Data shown:
§ §

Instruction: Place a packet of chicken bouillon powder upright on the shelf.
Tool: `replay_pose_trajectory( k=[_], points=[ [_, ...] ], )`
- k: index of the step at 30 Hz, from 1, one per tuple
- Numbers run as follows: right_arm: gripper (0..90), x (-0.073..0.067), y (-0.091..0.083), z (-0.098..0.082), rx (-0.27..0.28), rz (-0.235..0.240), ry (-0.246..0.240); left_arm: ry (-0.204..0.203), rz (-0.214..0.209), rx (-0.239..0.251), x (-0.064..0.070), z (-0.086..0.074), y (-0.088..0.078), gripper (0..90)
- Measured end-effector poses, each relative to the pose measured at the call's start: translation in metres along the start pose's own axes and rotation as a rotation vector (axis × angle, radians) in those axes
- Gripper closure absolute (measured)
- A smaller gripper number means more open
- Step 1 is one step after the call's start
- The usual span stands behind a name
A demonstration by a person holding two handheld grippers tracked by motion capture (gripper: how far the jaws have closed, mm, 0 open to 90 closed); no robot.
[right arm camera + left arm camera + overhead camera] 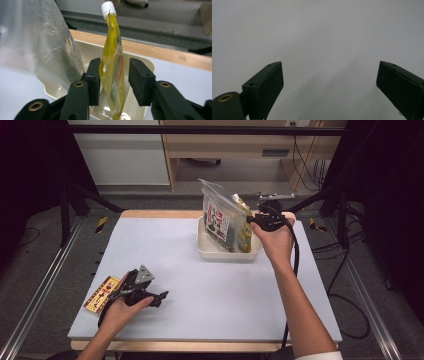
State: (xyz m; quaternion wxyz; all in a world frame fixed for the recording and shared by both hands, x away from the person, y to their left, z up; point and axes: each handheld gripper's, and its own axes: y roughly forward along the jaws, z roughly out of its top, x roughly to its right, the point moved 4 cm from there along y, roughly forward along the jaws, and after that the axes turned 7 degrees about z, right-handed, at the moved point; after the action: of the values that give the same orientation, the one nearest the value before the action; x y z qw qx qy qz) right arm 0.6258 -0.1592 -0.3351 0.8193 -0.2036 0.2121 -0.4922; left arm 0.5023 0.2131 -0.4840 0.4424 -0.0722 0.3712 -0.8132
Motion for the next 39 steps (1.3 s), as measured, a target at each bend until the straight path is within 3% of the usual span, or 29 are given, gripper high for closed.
replay_pose_trajectory(
  k=[7,12,17,23,31,36,39],
  points=[
    [49.8,-0.006,-0.024,-0.017,0.082,0.011,-0.075,-0.003,0.009,0.003,-0.001,0.000,-0.001,7.1],
    [41.1,-0.013,-0.035,-0.032,0.136,-0.021,-0.124,0.004,0.014,0.008,-0.003,0.002,-0.004,6.8],
    [30.3,-0.018,-0.041,-0.051,0.159,-0.021,-0.137,0.017,0.020,0.016,-0.006,0.003,-0.009,5.5],
    [22.3,-0.017,-0.039,-0.078,0.161,-0.040,-0.144,0.028,0.044,0.026,-0.011,0.006,-0.016,4.9],
    [18.1,-0.007,-0.030,-0.121,0.112,-0.051,-0.111,0.051,0.067,0.019,-0.017,0.008,-0.024,4.8],
    [18.0,0.001,-0.026,-0.142,0.090,-0.072,-0.096,0.056,0.105,-0.010,-0.026,0.009,-0.031,5.7],
    [17.9,0.003,-0.025,-0.151,0.071,-0.060,-0.092,0.057,0.158,-0.035,-0.035,0.010,-0.039,6.3]
  ],
)
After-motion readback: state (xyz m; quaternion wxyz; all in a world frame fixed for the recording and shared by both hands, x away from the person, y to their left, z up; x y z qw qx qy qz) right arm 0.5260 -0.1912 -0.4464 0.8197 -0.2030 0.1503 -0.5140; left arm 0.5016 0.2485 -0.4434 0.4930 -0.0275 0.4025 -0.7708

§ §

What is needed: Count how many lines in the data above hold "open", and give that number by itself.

Solution for this problem: 2